Mark Steele is the transient type, traveling the world as a field engineer after the war, with perhaps serious renegade activities on the side. When he answers a knock on his door, the man on the other side is a blue-eyed blond with a clean-lined face, six feet, 175 pounds. He looks just like Mark.
Thomas Byrd looks identical because he is actually the long-lost brother neither of them knew they had. Byrd grew up wealthy in Beverly Hills, and now faces a dangerous problem; he has lost a hundred grand at roulette in an illegal Las Vegas gambling club. Now, finding out about Mark, he proposes they switch places so Mark can use his skills to talk the debt down with the kingpin he owes. Thomas authorizes a blank check up to sixty thousand; anything left over, Mark can keep. Sounds fishy, but we are already dealing with long-lost identical twin brothers, so don't worry about.

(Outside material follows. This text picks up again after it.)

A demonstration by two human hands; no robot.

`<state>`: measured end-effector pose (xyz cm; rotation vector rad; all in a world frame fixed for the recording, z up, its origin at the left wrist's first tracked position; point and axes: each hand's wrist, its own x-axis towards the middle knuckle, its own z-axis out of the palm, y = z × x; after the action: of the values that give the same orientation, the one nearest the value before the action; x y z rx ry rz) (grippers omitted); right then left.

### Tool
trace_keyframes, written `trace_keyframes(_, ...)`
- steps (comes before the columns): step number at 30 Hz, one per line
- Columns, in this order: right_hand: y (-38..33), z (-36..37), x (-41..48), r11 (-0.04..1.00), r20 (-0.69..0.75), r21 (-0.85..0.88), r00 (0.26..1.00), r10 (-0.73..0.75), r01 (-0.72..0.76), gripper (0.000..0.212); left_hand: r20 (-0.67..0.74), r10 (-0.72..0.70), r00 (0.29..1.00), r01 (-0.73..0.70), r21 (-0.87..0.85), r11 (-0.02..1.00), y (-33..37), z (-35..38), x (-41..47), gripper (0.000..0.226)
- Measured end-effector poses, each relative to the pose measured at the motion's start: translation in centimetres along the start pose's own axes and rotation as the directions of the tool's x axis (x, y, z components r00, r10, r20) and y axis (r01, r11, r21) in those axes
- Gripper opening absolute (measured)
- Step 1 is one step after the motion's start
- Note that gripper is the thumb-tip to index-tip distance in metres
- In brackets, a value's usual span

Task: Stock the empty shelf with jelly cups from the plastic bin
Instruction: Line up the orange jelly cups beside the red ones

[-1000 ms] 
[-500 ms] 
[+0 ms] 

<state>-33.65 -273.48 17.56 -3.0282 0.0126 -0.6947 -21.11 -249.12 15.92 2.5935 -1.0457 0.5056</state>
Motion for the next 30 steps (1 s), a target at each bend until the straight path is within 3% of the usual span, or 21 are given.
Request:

In the high-class carnival of Reno, Mark meets the casino boss for kingpin Nick Nicole and his henchmen. Linda Amory is there as well, looking as fetching as she does on the cover art, radiating a lot of current and seemingly on his side. And it wouldn't be Reno without Julie, the young bottle-blonde whose svelte walk was an unbelievable production—a minx with a heart of ice.
Mark completes the job of impersonation and negotiation, but it's only page 75, and if you think it's that straightforward, you haven't read many pulp novels. The cheque is rubber, the funds are gone, and not only is Nicole after him, but the police are seeking 'Thomas' for murder. Byrd has disappeared, and Mark Steele's identity has been erased, with a new tenant already in his apartment. He's a walking bull's-eye.
This solid, enjoyable thriller had me looking up author McKimmey, hoping for more Mark Steele thrillers. McKimmey wrote several novels but did not continue with Steele. He may have stretched credibility with the twin brother setup, but Reno was just as you like, and the passionate women were both loyal and deadly. The consistent action had a lot of fisticuffs and getting cracked on the head. All around a satisfying read. I was hungry for more.
Winner Take All is paired with McKimmey's The Perfect Victim in a 2018 reprint, easily available in paperback and eBook format.